121-129 Broadway Realty, Inc. v. New York State Division of Human Rights

Sweeney, J.

This is a proceeding, pursuant to section 298 of the Executive Law, to review an order of the State Human Rights Appeal Board, dated March 11, 1975, which affirmed an order of the State Division of Human Rights, (1) finding that petitioners had discriminated against the complainant; (2) directing that petitioners rehire complainant, with back pay to March 19, 1972; and (3) awarding complainant the sum of $500 for mental anguish and humiliation.

This case was previously considered by this court (48 AD2d 975). The facts are amply set forth in that decision wherein we held, among other things, that there was insufficient proof to support an award of $500 as damages for mental anguish and humiliation. In making that determination we relied on Batavia Lodge No. 196, Loyal Order of Moose v New York State Div. of Human Rights (43 AD2d 807) for authority that the proof required was that which would be sufficient in a common-law action to establish mental anguish. On appeal of the Batavia case the Court of Appeals rejected this standard of proof (35 NY2d 143). The court indicated its general agreement with the dissenters in the Appellate Division and the standards which they have spelled out, namely, (1) a showing of intentional discrimination; (2) credible testimony with respect to the claimed mental anguish; (3) corroboration, either by competent medical proof or by the circumstances of the case which afford some guarantee of the genuineness of a claim for mental anguish.

We granted reargument, and the only issue which we now consider is whether the proof was sufficient to sustain the award of damages for mental anguish and humiliation. A resolution of this issue requires an examination of the record in light of the standards pronounced by the Court of Appeals in Batavia. The only proof offered on the question of damages for mental anguish and humiliation was furnished by claimant. She testified, "I felt very; very hurt. I felt mistreated. I felt I had been dealt with very unfairly.” She also testified that on another occasion she became sick and had to go home, and that during one period of time she was unable to do her housework.

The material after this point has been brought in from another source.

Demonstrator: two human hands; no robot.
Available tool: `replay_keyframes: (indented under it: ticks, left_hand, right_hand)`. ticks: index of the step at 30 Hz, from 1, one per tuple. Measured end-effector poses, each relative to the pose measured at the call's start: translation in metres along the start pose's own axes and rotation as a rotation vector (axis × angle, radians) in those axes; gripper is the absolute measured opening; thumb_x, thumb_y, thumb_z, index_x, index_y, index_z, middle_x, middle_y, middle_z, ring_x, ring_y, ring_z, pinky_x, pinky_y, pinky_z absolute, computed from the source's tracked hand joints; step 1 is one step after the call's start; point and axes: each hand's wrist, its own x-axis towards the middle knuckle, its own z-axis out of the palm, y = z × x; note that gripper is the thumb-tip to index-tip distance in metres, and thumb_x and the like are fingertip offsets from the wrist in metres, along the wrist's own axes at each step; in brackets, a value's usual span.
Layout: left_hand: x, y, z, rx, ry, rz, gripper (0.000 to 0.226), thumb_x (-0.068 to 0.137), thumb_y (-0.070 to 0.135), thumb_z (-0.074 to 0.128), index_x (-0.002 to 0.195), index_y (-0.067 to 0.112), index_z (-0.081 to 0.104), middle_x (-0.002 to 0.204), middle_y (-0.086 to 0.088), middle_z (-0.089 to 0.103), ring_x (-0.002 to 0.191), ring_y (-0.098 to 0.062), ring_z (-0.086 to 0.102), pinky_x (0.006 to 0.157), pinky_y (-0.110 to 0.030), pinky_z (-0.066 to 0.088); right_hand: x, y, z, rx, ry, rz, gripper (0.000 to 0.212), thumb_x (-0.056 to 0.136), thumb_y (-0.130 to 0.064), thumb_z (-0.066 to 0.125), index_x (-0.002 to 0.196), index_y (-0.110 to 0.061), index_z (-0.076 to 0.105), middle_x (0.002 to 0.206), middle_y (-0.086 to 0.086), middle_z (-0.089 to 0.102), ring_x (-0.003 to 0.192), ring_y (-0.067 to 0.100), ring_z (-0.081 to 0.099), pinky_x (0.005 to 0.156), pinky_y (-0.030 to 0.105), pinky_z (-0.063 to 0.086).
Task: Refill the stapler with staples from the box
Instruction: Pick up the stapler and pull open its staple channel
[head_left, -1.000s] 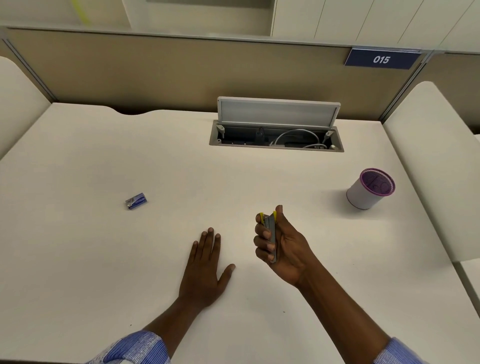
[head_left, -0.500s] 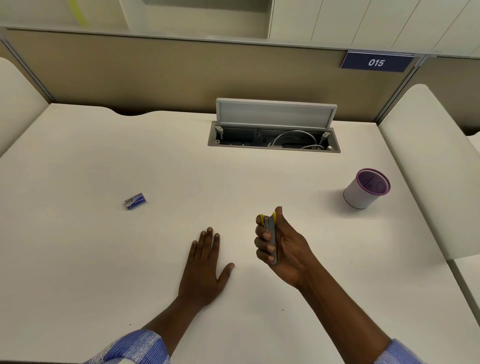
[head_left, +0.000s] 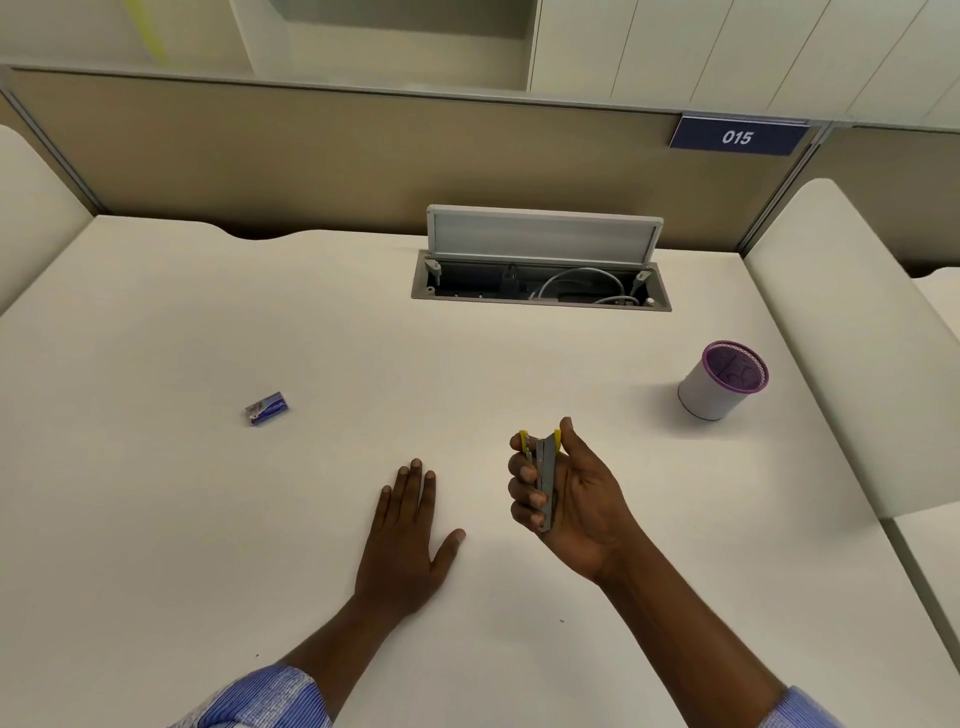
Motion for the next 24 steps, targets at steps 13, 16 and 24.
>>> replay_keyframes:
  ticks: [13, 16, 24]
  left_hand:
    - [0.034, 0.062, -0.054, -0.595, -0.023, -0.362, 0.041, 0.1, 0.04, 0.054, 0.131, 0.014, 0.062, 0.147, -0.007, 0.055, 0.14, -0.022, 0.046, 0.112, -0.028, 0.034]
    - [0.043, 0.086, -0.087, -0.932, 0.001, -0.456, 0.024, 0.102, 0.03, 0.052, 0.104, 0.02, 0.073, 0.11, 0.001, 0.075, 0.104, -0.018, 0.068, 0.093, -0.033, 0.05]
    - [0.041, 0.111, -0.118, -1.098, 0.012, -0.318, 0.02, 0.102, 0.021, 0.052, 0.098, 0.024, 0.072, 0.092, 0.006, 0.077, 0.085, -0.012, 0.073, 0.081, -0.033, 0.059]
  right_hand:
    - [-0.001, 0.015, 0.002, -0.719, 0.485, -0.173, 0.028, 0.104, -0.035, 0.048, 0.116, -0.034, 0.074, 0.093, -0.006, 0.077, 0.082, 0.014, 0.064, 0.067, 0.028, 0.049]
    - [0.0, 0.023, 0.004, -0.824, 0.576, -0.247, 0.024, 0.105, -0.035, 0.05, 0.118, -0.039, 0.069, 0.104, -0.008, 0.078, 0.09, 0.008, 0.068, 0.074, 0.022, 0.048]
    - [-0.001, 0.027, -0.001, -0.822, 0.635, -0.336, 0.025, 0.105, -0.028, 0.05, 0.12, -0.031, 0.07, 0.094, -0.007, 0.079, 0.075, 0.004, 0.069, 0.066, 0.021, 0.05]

Initially, we note that in our previous decision it was determined that there was unlawful discrimination and we *424awarded back pay. The testimony of claimant as to how she felt as a result of being fired, while uncorroborated by medical testimony, is credible and understandable under the circumstances. In assessing the proof it is most significant that recovery is based on a statute intended to express a policy against discrimination. Consequently, we conclude that the record in its entirety establishes that complainant has met the standards promulgated in the Batavia case (supra) and is entitled to damages for mental anguish and humiliation. The amount of $500, however, is excessive and is reduced to $100.

Upon reargument, the petition should be granted to the extent of modifying the order of the appeal board, on the law and the facts, so as to limit the period of back pay to August 1, 1972, and so as to reduce the award for mental anguish and humiliation from $500 to $100, and, as so modified, confirmed, without costs; the cross application should be granted, without costs; and the order, as herein modified, directed to be enforced.

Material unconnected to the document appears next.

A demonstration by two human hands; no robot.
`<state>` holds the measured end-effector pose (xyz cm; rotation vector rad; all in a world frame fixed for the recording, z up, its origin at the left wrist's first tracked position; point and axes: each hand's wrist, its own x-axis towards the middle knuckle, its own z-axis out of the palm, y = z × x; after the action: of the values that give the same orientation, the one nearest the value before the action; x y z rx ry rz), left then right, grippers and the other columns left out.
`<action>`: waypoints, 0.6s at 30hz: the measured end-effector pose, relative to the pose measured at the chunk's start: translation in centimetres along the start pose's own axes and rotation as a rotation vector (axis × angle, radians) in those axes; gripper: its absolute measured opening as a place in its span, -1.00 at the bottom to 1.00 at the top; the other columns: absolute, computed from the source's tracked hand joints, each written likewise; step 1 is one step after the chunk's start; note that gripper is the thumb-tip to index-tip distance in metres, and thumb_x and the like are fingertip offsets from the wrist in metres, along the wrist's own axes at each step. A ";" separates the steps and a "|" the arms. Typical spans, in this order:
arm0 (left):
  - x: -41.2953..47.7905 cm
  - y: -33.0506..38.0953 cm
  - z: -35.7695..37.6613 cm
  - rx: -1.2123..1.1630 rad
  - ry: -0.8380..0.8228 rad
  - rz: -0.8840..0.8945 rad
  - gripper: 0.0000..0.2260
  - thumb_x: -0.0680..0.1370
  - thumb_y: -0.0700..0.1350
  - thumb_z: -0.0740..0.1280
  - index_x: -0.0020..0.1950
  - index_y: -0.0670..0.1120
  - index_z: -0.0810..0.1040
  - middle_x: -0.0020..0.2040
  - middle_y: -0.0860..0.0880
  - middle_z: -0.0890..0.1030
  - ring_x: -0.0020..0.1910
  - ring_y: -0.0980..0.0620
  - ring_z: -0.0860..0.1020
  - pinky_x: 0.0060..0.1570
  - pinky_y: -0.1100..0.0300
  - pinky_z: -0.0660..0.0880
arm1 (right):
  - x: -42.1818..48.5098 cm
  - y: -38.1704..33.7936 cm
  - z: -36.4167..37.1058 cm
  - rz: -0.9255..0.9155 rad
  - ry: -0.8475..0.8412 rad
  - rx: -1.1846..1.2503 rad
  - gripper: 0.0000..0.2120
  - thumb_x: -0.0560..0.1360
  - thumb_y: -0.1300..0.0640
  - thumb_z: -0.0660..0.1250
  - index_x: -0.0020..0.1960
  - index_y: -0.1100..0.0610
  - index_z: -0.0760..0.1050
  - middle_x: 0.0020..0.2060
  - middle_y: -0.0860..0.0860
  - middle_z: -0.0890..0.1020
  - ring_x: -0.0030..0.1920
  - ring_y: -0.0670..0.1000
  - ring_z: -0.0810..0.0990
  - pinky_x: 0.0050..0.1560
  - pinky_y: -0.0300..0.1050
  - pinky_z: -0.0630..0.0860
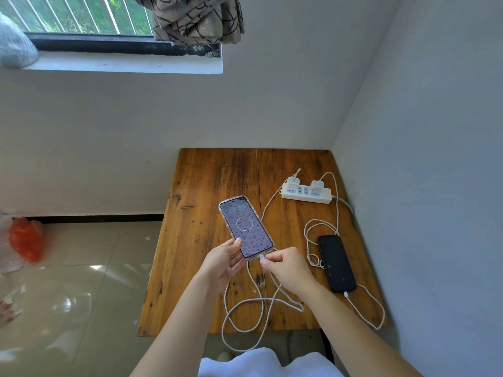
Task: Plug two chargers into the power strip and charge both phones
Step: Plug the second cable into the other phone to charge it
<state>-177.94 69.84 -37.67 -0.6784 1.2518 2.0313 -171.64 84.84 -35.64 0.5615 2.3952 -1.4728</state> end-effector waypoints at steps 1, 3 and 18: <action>0.0 0.0 0.0 0.000 0.001 0.000 -0.74 0.57 -0.21 0.30 0.25 -0.16 0.48 0.01 -0.17 0.70 -0.03 -0.08 0.68 -0.38 0.23 0.59 | 0.0 0.0 0.0 0.000 0.001 0.000 -0.84 0.51 0.09 0.35 -0.16 0.10 0.67 -0.23 0.07 0.70 -0.17 0.05 0.65 -0.28 -0.31 0.44; 0.1 -0.1 -0.1 0.003 0.006 -0.001 -0.75 0.56 -0.21 0.31 0.25 -0.15 0.49 0.00 -0.16 0.70 -0.04 -0.07 0.68 -0.38 0.23 0.59 | 0.0 0.1 0.0 0.000 0.000 0.003 -0.84 0.51 0.09 0.34 -0.15 0.11 0.67 -0.22 0.08 0.70 -0.16 0.06 0.65 -0.26 -0.29 0.47; 0.6 -0.1 -0.7 0.024 0.008 -0.017 -0.78 0.56 -0.19 0.32 0.20 -0.13 0.51 -0.06 -0.14 0.72 -0.10 -0.03 0.70 -0.38 0.22 0.59 | 0.3 -0.1 0.2 0.013 -0.019 -0.005 -0.86 0.51 0.10 0.34 -0.12 0.10 0.66 -0.22 0.04 0.69 -0.17 -0.01 0.63 -0.20 -0.22 0.54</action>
<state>-178.23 69.45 -38.46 -0.6840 1.2687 1.9982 -171.91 84.66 -35.75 0.5585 2.3753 -1.4593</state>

Herlihy, P. J., Kane, Larkin and Reynolds, JJ., concur.

Upon reargument, petition granted to the extent of modifying the order of the appeal board, on the law and the facts, so as to limit the period of back pay to August 1, 1972, and so as to reduce the award for mental anguish and humiliation from $500 to $100, and, as so modified, confirmed, without costs; cross application granted, without costs, and order, as herein modified, directed to be enforced.